The document is in fact a first official and detailed confirmation of the attack, starting with the intelligence collected before the strike, the cooperation between Israel and the United States, the troubling and harsh conclusions shared by both countries, the Israeli government's decision to bomb Syria and the fear that President Bashar Assad would launch a war in response.
"We have avoided sharing this information with you until now for fear of and in an attempt to avoid a conflict," Rice explained.
The first part of the memo details unprecedented information. "I would like to inform you that the Israeli attack was aimed at destroying the secret reactor built by Syria in a desert area in the east of the country called al-Kibar," the secretary of state wrote.
"The Israeli mission was successful – the reactor was destroyed without an option of rehabilitation. Syria completed the site's evacuation, got rid of the evidence of what existed in the area and set up a new building on the site.
"We believe, based on solid evidence, that North Korea helped Syria build the reactor – and we have decided that it's time to share more information on this matter with you."
Rice elaborates on the intelligence information that preceded the attack. "Our intelligence experts are convinced that the attack targeted by the Israelis is in fact an atomic reactor of the same type built by North Korean in Yongbyon," she wrote.
"The American intelligence community engaged in intensive efforts for many months to confirm the information provided to us by Israel about the reactor and collect additional information through our sources and methods."
The secretary of state added that the intelligence information was solid. "We have good reason to believe that the reactor was not built for peaceful purposes," she wrote. "First of all, we estimate that it was not designed as a power station, was isolated from populated communities and was not suitable for research purposes.

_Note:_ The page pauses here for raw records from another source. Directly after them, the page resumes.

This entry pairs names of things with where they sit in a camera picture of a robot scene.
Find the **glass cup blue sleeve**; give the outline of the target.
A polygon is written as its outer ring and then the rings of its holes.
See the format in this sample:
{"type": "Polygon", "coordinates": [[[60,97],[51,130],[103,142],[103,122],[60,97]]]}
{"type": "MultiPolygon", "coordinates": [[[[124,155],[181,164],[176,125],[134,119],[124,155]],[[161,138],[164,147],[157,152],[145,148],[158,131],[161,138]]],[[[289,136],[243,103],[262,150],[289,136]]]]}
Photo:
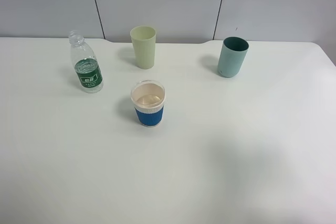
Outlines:
{"type": "Polygon", "coordinates": [[[142,125],[155,127],[162,121],[165,97],[164,86],[155,80],[140,81],[132,88],[131,100],[142,125]]]}

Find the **clear bottle green label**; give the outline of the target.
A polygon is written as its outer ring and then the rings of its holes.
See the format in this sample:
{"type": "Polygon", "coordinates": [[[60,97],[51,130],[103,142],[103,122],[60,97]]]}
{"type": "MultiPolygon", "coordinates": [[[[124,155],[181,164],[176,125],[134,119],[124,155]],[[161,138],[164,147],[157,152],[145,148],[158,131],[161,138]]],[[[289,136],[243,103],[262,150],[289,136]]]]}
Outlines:
{"type": "Polygon", "coordinates": [[[69,32],[70,58],[83,90],[96,93],[103,88],[103,77],[92,48],[79,31],[69,32]]]}

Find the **pale green plastic cup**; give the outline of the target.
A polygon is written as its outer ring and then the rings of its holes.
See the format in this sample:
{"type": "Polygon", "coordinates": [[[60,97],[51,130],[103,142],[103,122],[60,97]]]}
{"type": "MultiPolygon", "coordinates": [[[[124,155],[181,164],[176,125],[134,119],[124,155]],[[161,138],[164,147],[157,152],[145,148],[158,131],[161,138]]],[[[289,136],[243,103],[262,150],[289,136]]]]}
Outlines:
{"type": "Polygon", "coordinates": [[[134,27],[130,31],[136,65],[141,69],[154,66],[156,30],[149,26],[134,27]]]}

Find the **teal plastic cup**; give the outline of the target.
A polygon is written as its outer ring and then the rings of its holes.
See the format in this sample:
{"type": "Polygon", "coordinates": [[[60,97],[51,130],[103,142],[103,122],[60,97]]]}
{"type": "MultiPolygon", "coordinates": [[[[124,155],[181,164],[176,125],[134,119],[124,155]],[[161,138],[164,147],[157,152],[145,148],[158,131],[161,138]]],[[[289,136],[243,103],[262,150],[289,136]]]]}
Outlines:
{"type": "Polygon", "coordinates": [[[249,43],[239,37],[227,37],[223,41],[217,71],[225,78],[232,78],[241,69],[249,43]]]}

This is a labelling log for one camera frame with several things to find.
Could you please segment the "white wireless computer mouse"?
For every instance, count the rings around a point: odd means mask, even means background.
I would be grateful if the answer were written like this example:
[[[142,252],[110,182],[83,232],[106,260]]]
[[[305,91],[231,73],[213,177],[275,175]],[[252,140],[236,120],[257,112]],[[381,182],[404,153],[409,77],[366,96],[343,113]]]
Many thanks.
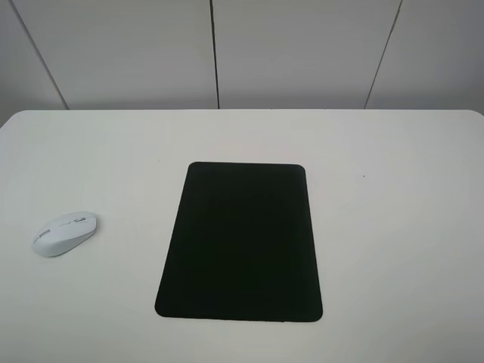
[[[81,211],[52,219],[36,235],[32,249],[43,257],[62,255],[88,240],[97,229],[97,216]]]

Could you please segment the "black rectangular mouse pad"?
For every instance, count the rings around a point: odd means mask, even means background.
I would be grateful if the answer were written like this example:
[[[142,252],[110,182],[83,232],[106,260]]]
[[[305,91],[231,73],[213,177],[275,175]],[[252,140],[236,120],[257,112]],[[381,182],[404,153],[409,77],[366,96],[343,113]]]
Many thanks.
[[[323,304],[305,169],[192,163],[154,308],[166,318],[318,321]]]

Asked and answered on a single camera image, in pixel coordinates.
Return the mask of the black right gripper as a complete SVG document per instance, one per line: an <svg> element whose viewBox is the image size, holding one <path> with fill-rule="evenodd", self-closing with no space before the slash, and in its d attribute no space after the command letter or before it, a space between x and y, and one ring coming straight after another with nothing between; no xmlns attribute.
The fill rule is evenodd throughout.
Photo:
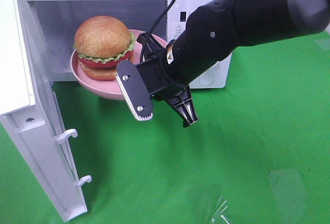
<svg viewBox="0 0 330 224"><path fill-rule="evenodd" d="M152 34L143 32L137 69L153 99L166 103L187 128L198 121L188 84L196 78L196 43L190 38L173 40L163 47Z"/></svg>

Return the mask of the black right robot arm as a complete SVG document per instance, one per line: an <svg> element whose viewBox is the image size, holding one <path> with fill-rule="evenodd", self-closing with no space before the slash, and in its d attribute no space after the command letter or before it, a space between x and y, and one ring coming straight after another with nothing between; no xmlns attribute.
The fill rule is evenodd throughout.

"Second, Syria took far-reaching steps to keep the real nature of the site secret. Third, by acting secretly and failing to provide representatives of the International Atomic Energy Agency with sketches of the site, as required by the agreement it signed, it missed the purpose of means of supervision aimed at providing the international community with the confirmation that the reactor is part of a peaceful plan."
Rice concluded by saying that "the hiding and lies spread by Syria in the months after the attack are clear proof that it has something to hide. Had it not had something to hide, Syria would not have refrained from inviting IAEA supervisors and media representatives to the site to prove its claims."